Problem 3: You can’t audit what you can’t trace.
Compliance frameworks like the EU AI Act are beginning to require traceability at the schema level, not just the data level. This means that every change that AI makes needs to be version controlled and traceable.
Most teams have dbt lineage (model-to-model dependencies, column-level lineage, freshness checks) but dbt lineage starts at the source in your warehouse. If an AI agent silently renames a column or restructures a table, dbt has no visibility into that.
It tells you the story from the source forward, not what happened to the source.
Solution: You need to leverage schema-level lineage that captures the full who/what/when/why of every change.
Again, this goes a level deeper than the lineage in your dbt models and traces data back to the source. What dbt lineage assumes is stable, schema lineage proves actually is.
Tools like Liquibase Secure’s dbDoc surface this beneath the dbt layer, giving teams the complete picture: dbt tells you what your data looks like, schema lineage tells you how it got that way. Together they close the audit gap that compliance frameworks are increasingly targeting.
I know I would have loved to have this tool all of the times I was banging my head against a wall, trying to figure out how the data changed in the source. Unexpected schema changes have happened numerous times to me with Hubspot and Intercom, making it time-consuming and stressful to debug.
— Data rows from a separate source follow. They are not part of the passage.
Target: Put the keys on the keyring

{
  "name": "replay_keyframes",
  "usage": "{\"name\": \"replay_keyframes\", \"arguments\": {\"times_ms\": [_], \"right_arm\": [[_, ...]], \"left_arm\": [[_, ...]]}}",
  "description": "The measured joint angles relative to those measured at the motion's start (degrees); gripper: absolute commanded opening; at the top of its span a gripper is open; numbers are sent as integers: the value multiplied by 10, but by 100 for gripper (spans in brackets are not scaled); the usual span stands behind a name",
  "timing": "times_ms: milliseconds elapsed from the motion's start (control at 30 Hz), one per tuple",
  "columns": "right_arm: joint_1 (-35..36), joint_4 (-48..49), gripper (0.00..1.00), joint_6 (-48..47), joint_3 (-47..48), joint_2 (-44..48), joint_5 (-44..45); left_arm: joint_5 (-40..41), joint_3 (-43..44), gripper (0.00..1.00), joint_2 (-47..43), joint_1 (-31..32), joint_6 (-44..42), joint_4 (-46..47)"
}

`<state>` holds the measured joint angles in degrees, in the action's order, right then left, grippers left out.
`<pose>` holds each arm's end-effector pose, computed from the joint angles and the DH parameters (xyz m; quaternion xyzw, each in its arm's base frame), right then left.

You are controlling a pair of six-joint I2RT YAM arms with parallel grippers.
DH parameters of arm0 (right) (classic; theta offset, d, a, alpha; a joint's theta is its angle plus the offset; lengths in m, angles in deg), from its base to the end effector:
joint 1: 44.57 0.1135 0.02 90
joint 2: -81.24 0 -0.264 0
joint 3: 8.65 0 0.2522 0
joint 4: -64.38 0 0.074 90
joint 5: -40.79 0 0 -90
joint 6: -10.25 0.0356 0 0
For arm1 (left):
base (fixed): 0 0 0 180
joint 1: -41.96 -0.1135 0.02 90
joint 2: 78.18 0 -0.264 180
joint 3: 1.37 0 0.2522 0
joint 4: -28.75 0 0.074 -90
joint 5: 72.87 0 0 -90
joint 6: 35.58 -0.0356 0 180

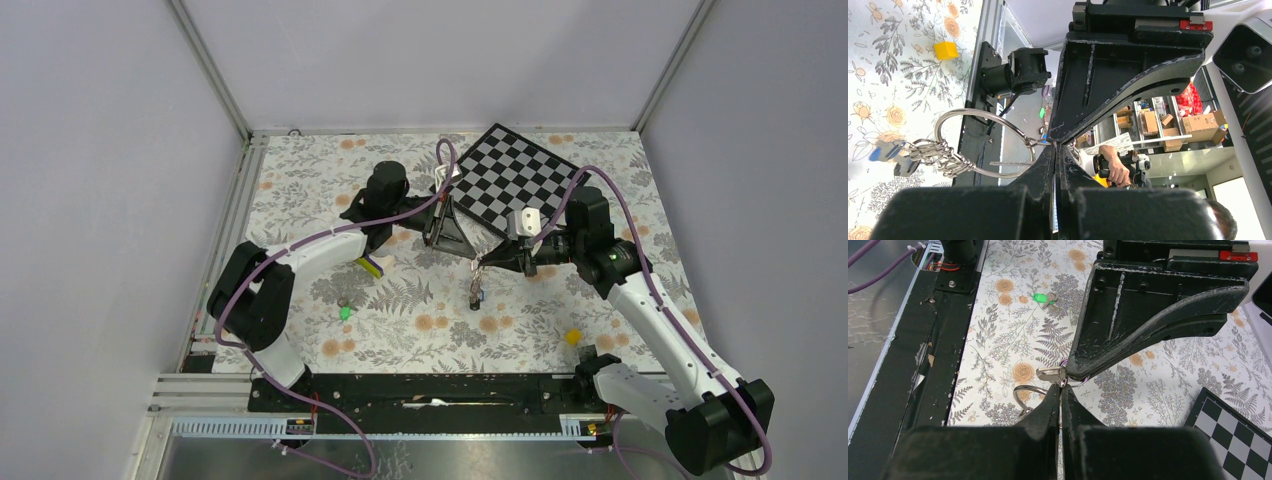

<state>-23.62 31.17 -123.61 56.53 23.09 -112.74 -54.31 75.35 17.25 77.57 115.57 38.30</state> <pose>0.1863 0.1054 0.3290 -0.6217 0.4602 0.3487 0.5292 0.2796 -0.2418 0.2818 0.2326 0.6865 -0.6887 0.0174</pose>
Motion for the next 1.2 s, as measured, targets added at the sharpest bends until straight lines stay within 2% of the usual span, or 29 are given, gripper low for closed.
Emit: {"name": "replay_keyframes", "arguments": {"times_ms": [1200], "right_arm": [[0, 34, 0, 35, -6, -9, 21]], "left_arm": [[5, -35, 0, 2, -1, 112, 112]]}}
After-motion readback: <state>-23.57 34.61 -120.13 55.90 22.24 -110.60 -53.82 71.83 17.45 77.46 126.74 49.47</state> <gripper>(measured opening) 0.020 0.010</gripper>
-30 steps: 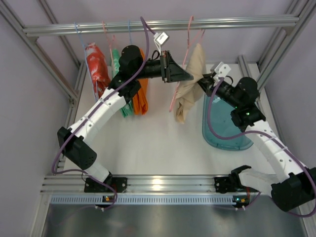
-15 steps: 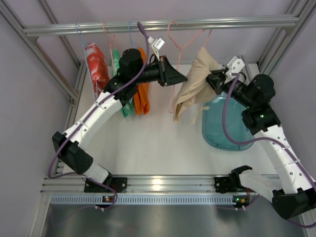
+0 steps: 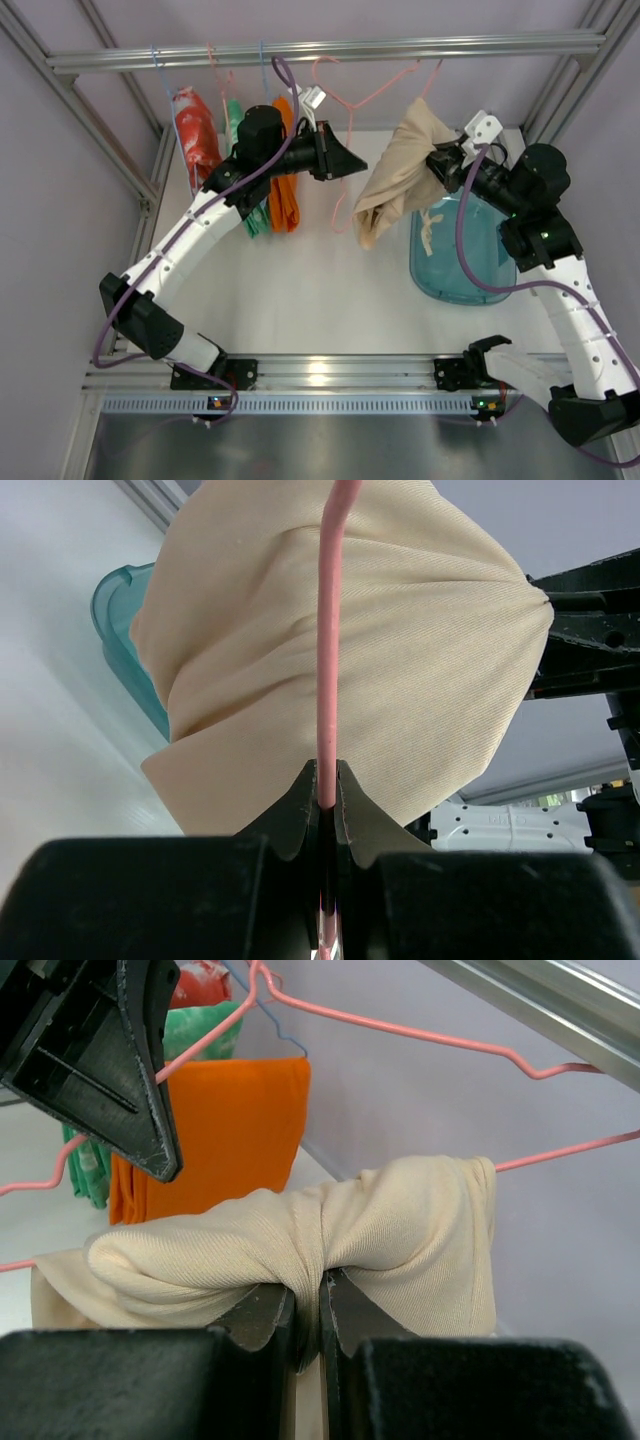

Schema-level lineage is also ideal because it removes engineering as the bottle neck for breaking changes at the source. If a dbt test starts breaking on a staging model or downstream, you can have full visibility past the dbt layer into the schema layer.
The future of schema changes
I can’t remember the changes I made to my data 3 days ago, let alone 3 weeks ago. As AI takes on more of the heavy technical lift, transparency and traceability becomes even more important. We need to be able to look back on all changes made to our databases and data models by AI.
A tool like Liquibase Secure brings data governance a level deeper further than the transformation layer into the schema layer. This allows us to take greater ownership of the work being done between engineering and analytics, empowering analytics engineers to own the entire data stack.
Governance tooling like Liquibase Secure is quietly setting the standard for how AI and data infrastructure will coexist. Teams that prioritize governance throughout the entire data pipeline, not just in the data warehouse or BI layer, are the ones that will inevitably pull ahead in the race of AI.
The ones that don’t will end up with a sloppy code base that can’t scale because AI is making changes that we can’t keep up with, with zero visibility. We are already beginning to see a wave of people who are struggling to debug their vibe-coded apps or are dealing with leaked data.
No way am I letting the Learn Analytics Engineering community be one of these people!